### What the task requires
Return exactly the lines below, starting with the one that has "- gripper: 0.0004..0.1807" and going on through the one that has "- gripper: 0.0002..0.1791".

### Input data
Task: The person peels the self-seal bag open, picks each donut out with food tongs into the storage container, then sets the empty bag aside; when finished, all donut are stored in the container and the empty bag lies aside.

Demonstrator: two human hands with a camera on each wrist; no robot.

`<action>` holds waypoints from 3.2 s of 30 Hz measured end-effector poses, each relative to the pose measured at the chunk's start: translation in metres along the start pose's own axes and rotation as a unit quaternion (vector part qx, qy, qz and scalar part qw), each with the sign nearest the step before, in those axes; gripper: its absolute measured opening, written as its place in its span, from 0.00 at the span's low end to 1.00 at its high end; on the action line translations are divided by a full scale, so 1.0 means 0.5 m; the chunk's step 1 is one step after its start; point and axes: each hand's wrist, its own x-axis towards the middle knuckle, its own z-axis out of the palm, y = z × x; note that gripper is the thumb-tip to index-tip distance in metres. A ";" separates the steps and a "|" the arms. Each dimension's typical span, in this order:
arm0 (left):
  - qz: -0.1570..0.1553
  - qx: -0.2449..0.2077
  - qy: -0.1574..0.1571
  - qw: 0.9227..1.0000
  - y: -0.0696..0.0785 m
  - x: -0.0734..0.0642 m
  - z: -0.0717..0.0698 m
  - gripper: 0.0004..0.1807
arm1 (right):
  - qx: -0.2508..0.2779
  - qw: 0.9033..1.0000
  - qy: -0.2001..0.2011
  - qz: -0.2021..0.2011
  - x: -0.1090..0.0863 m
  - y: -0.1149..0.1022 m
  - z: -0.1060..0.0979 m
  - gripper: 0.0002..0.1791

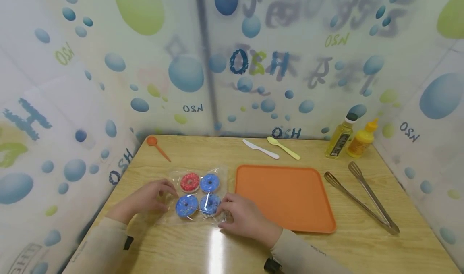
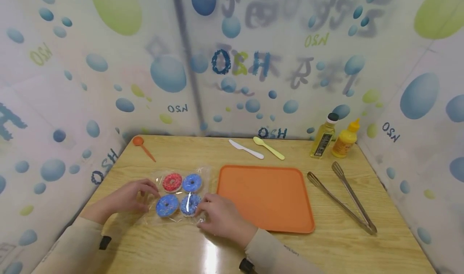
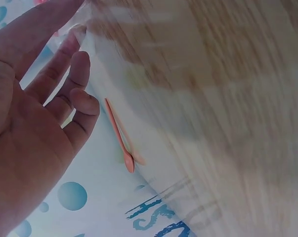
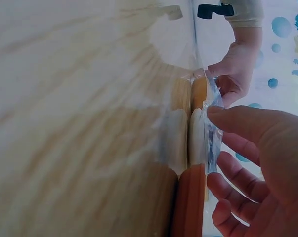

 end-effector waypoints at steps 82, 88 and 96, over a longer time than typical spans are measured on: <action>-0.002 0.010 -0.008 1.000 -0.008 0.013 -0.002 0.18 | 0.089 0.993 0.071 0.027 -0.048 0.043 -0.036 0.04; 0.000 0.016 -0.009 1.000 -0.002 0.013 -0.001 0.18 | 0.124 0.989 0.061 0.045 -0.011 0.039 -0.042 0.03; 0.013 0.028 -0.005 1.000 0.001 0.015 -0.002 0.19 | 0.061 0.998 0.023 0.025 0.038 0.054 -0.050 0.05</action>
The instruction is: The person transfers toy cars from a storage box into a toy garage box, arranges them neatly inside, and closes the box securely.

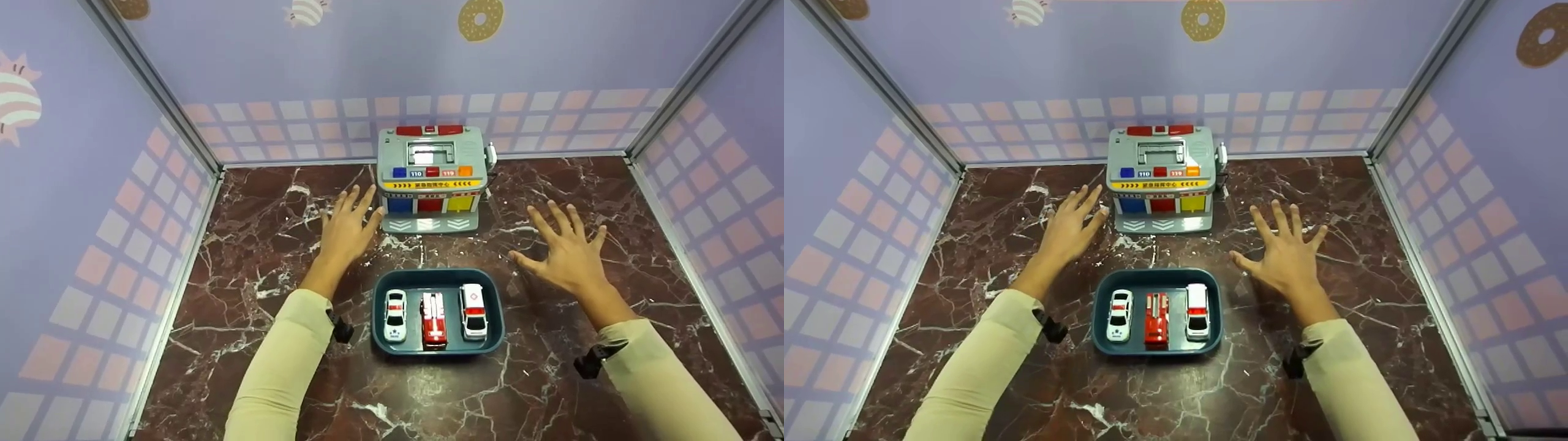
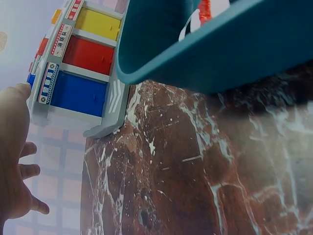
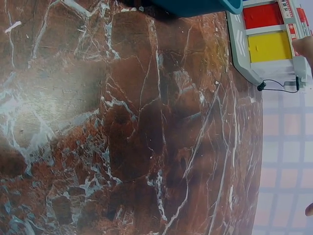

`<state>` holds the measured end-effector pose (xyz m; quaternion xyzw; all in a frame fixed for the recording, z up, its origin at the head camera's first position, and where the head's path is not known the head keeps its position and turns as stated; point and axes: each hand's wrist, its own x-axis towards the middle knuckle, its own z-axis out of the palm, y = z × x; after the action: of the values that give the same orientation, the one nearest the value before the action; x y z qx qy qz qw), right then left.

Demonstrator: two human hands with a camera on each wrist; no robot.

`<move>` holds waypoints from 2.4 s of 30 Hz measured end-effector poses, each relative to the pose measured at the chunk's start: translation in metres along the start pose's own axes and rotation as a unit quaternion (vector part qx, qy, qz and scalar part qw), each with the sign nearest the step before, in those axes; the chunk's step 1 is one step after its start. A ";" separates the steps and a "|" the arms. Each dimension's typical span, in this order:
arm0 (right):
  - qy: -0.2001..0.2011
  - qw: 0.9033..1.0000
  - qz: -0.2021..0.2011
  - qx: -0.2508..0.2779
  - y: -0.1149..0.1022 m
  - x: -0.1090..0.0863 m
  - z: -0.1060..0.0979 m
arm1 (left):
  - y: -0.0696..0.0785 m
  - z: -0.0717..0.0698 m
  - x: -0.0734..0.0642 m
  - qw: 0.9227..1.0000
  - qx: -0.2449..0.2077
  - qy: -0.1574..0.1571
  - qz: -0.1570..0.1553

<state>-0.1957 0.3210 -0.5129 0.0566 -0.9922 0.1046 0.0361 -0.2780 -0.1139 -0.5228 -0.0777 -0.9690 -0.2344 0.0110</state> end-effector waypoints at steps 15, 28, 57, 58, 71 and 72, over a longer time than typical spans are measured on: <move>-0.009 1.000 -0.012 0.009 -0.001 0.000 0.007 | 0.017 -0.002 0.028 0.999 -0.027 0.021 -0.003; -0.006 1.000 -0.013 0.010 0.000 -0.004 0.011 | 0.020 0.000 0.043 0.998 -0.037 0.044 -0.004; -0.005 0.999 -0.023 0.021 0.003 -0.006 0.014 | 0.024 0.004 0.059 0.996 -0.021 0.091 0.010; -0.005 1.000 -0.023 0.019 0.003 -0.006 0.014 | 0.025 0.004 0.060 0.996 -0.020 0.089 0.008; -0.005 0.999 -0.028 0.023 0.001 -0.001 0.011 | 0.032 0.000 0.066 0.997 -0.001 0.071 -0.003; -0.005 0.999 -0.029 0.024 0.000 -0.001 0.011 | 0.032 0.000 0.066 0.997 0.000 0.072 -0.003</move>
<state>-0.1955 0.3193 -0.5233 0.0869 -0.9875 0.1269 0.0330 -0.3379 -0.0764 -0.5046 -0.0580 -0.9658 -0.2398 0.0796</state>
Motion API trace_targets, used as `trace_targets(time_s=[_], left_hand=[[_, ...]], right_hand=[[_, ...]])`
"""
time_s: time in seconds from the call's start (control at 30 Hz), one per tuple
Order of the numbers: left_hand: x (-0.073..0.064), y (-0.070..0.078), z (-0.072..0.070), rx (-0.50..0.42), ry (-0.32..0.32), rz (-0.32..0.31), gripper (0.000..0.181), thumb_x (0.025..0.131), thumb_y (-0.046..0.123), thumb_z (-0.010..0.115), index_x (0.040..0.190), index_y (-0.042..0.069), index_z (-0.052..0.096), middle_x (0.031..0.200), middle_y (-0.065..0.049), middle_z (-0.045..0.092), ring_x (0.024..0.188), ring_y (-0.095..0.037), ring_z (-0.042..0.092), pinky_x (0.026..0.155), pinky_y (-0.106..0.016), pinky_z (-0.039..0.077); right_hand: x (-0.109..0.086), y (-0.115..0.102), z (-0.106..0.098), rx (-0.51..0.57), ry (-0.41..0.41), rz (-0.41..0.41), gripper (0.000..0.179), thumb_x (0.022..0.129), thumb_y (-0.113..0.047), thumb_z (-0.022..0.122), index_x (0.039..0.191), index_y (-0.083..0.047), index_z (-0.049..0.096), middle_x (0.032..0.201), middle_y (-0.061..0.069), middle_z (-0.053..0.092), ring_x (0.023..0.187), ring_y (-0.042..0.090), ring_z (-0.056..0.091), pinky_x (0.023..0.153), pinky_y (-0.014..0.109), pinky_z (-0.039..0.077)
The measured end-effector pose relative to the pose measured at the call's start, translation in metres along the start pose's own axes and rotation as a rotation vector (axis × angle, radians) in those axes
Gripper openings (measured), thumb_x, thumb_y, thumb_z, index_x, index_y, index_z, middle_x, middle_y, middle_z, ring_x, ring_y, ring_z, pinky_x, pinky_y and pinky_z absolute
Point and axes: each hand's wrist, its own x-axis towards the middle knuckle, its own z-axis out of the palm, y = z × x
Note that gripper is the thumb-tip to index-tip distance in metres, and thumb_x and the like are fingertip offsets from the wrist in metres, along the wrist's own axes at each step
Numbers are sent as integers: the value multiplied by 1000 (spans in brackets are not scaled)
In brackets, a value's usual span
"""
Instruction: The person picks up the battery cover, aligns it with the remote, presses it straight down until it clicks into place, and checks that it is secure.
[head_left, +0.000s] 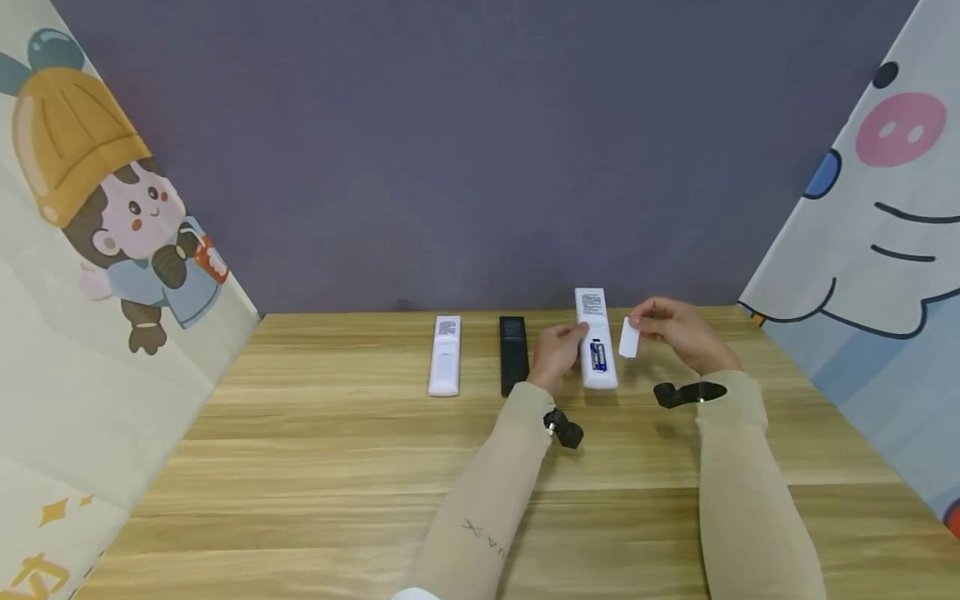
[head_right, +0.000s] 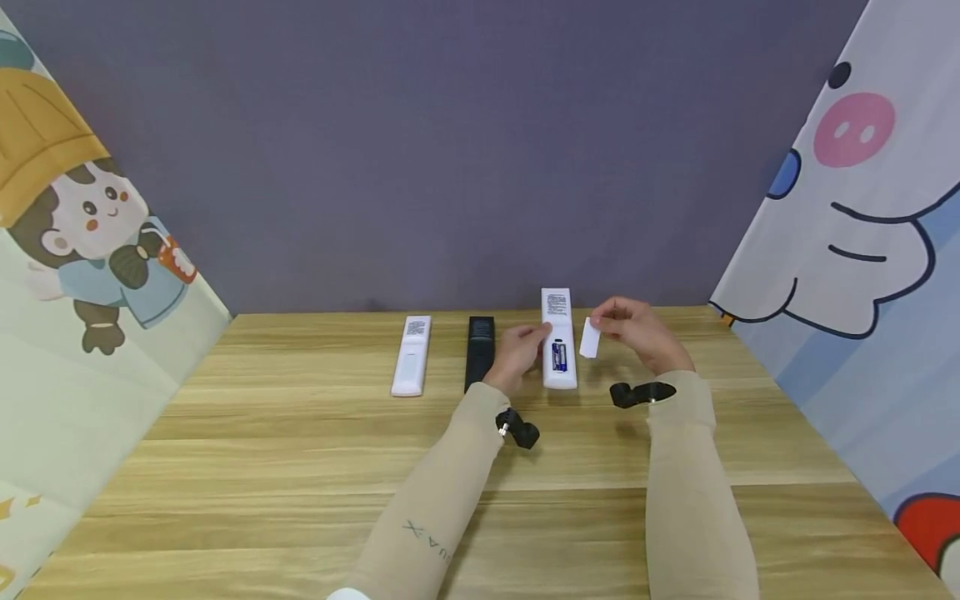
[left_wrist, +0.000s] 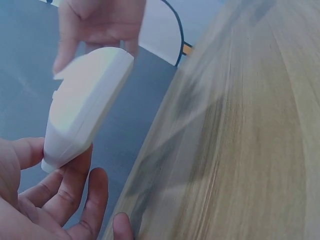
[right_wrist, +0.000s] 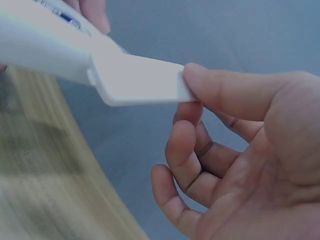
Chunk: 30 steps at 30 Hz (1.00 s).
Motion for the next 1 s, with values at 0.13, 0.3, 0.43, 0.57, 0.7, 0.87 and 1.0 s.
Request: trace_targets(time_s=[0.13,0.3,0.43,0.57,0.7,0.87,1.0], left_hand=[[0,0,-1,5,-1,5,29,99,36,68,109,9,76,87,-3,72,75,-12,60,85,-47,56],[0,-1,-2,3,-5,10,28,98,35,68,105,9,76,86,-3,71,74,-13,59,83,-46,55],[0,-2,-3,3,-13,13,27,98,36,68,103,11,76,83,-1,70,74,-13,59,81,-47,55],[0,-2,-3,1,-16,20,27,98,36,68,103,11,77,80,2,67,74,-13,59,77,-44,53],[-1,-2,-3,-1,-22,23,27,98,36,68,105,11,77,79,2,66,73,-12,58,76,-43,52],[-2,-2,-4,1,-29,23,27,98,37,68,106,13,77,82,2,68,74,-10,58,79,-46,54],[-3,-1,-4,8,-31,14,26,98,39,68,101,15,78,81,2,69,75,-12,59,79,-48,55]], right_hand=[[-5,-12,1,-18,3,-12,30,100,-29,67,117,-4,62,103,-14,66,100,6,62,88,22,53],[-8,-20,1,-37,-6,-31,31,98,-31,71,116,-6,66,101,-13,68,98,8,63,85,25,54],[-10,-25,1,-100,-28,-25,39,97,-37,71,121,-7,66,108,-8,68,103,12,61,87,29,53],[-12,-30,3,-145,-48,-17,43,97,-40,69,124,-6,65,115,-1,68,110,19,59,93,36,49],[-14,-34,4,-156,-67,-19,40,99,-37,68,123,-5,66,121,6,67,116,26,58,100,44,46],[-15,-39,6,-177,-82,-29,36,100,-33,68,120,-4,66,124,12,67,116,28,58,102,48,45],[-14,-40,7,-198,-89,-33,34,100,-30,68,120,-3,67,123,13,68,115,27,60,102,48,45]])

### Task solution
  - gripper: 0.0004..0.1807
arm1 (right):
  - qx: -0.2508..0.2779
  - qw: 0.9033..1.0000
  - qy: -0.2001..0.2011
  - qz: -0.2021..0.2011
  - x: -0.1090..0.0863 m
  - y: -0.1149..0.1022 m
  - z: -0.1060..0.0979 m
  - gripper: 0.0002..0.1791

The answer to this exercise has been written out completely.